The Reliability Gap in Wearable Fitness
For millions of users, the number of calories burned displayed on a smartwatch is a cornerstone of their fitness journey and weight management goals. However, recent research published in PLOS One suggests that these digital readouts may be far less accurate than consumers believe. A study conducted by exercise scientists at Florida International University’s Medical Photonics Laboratory found that common smartwatches exhibit substantial errors when calculating energy expenditure, with the accuracy of these readings tied closely to the user’s body composition.
The study put four market-leading devices—the Apple Watch Series 8, Garmin Forerunner 955, Samsung Galaxy Watch5, and Fitbit Sense 2—to the test. Participants engaged in a standardized cycling protocol while their actual energy expenditure was measured by a laboratory-grade metabolic analyzer. The results revealed a systemic tendency for these devices to overestimate caloric burn, with error margins frequently ranging between 15% and 25%. More critically, the research identified that as a participant’s body fat percentage increased, the accuracy of the caloric estimate decreased significantly, sometimes resulting in errors as high as 100%.
Why Body Fat Impacts Algorithmic Precision
The core of the issue lies in how smartwatches attempt to calculate energy expenditure. Unlike heart rate, which relies on direct photoplethysmography (measuring blood flow patterns via light sensors), caloric expenditure is not a directly measurable metric. Devices must instead synthesize various inputs—including age, sex, weight, and movement data from accelerometers—into a proprietary algorithm to predict energy use. This process assumes a level of physiological homogeneity that does not exist across a diverse population.
While the study did not isolate the exact mechanism within the proprietary software of each device that leads to these discrepancies, the impact is clear. For individuals with 35% body fat or higher, the cumulative error can be staggering. Someone working out four hours a week could be seeing an inflated calorie count that is off by as much as 2,400 calories in a single week—essentially an entire day's worth of food consumption. This discrepancy could lead users to inadvertently negate their fitness progress by consuming extra calories based on inaccurate data.
Why it Matters
- Systemic Overestimation: Most tested devices, particularly Garmin and Samsung, demonstrated a consistent bias toward overstating the intensity of the workout.

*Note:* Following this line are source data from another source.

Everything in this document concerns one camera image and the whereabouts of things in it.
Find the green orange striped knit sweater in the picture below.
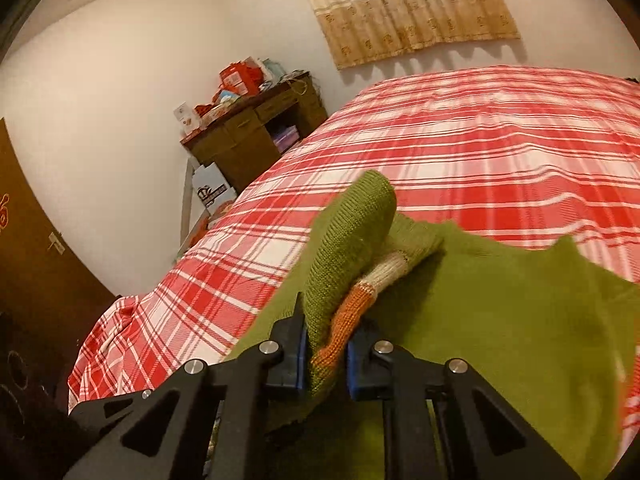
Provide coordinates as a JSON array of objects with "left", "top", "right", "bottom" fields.
[{"left": 236, "top": 170, "right": 639, "bottom": 479}]

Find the dark brown wooden door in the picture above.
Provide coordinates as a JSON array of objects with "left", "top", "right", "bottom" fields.
[{"left": 1, "top": 131, "right": 115, "bottom": 479}]

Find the white printed paper bag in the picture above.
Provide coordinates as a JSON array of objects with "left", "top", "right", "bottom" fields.
[{"left": 192, "top": 162, "right": 238, "bottom": 216}]

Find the red white plaid bed sheet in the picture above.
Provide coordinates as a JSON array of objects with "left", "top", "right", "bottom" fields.
[{"left": 67, "top": 63, "right": 640, "bottom": 461}]

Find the dark brown wooden desk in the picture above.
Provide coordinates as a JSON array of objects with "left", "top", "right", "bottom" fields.
[{"left": 181, "top": 70, "right": 328, "bottom": 192}]

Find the white card box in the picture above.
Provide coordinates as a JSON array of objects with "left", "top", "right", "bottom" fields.
[{"left": 174, "top": 103, "right": 202, "bottom": 136}]

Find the red gift box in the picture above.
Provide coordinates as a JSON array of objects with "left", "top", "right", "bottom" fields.
[{"left": 219, "top": 61, "right": 265, "bottom": 96}]

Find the beige floral window curtain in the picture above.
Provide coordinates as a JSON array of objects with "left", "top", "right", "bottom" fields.
[{"left": 308, "top": 0, "right": 521, "bottom": 70}]

- Algorithmic Limitations: Current sensors are excellent at heart rate tracking but lack the sophisticated physiological context required to translate that data into precise caloric burn for different body types.
- Impact on Weight Loss: Relying on flawed data can derail weight loss efforts by creating a false sense of calorie deficit.
Outlook for Wearable Technology
Despite these findings, the research does not suggest that smartwatches are obsolete. The same devices that struggle with precise caloric estimation often perform well when tracking heart rate, workout duration, and pace. For fitness enthusiasts, these metrics remain highly functional for measuring relative improvement over time. The key takeaway for consumers is to approach the 'calories burned' metric as a generalized estimate rather than a hard data point suitable for strict dietary planning.
Looking ahead, the industry faces a significant challenge in refining these algorithms to account for varying body compositions. As research into metabolic tracking continues, manufacturers will likely need to move beyond simple, one-size-fits-all models. Future iterations of wearable hardware may integrate more nuanced biometric sensors or allow users to input more detailed physiological data to help bridge the current gap between estimation and reality.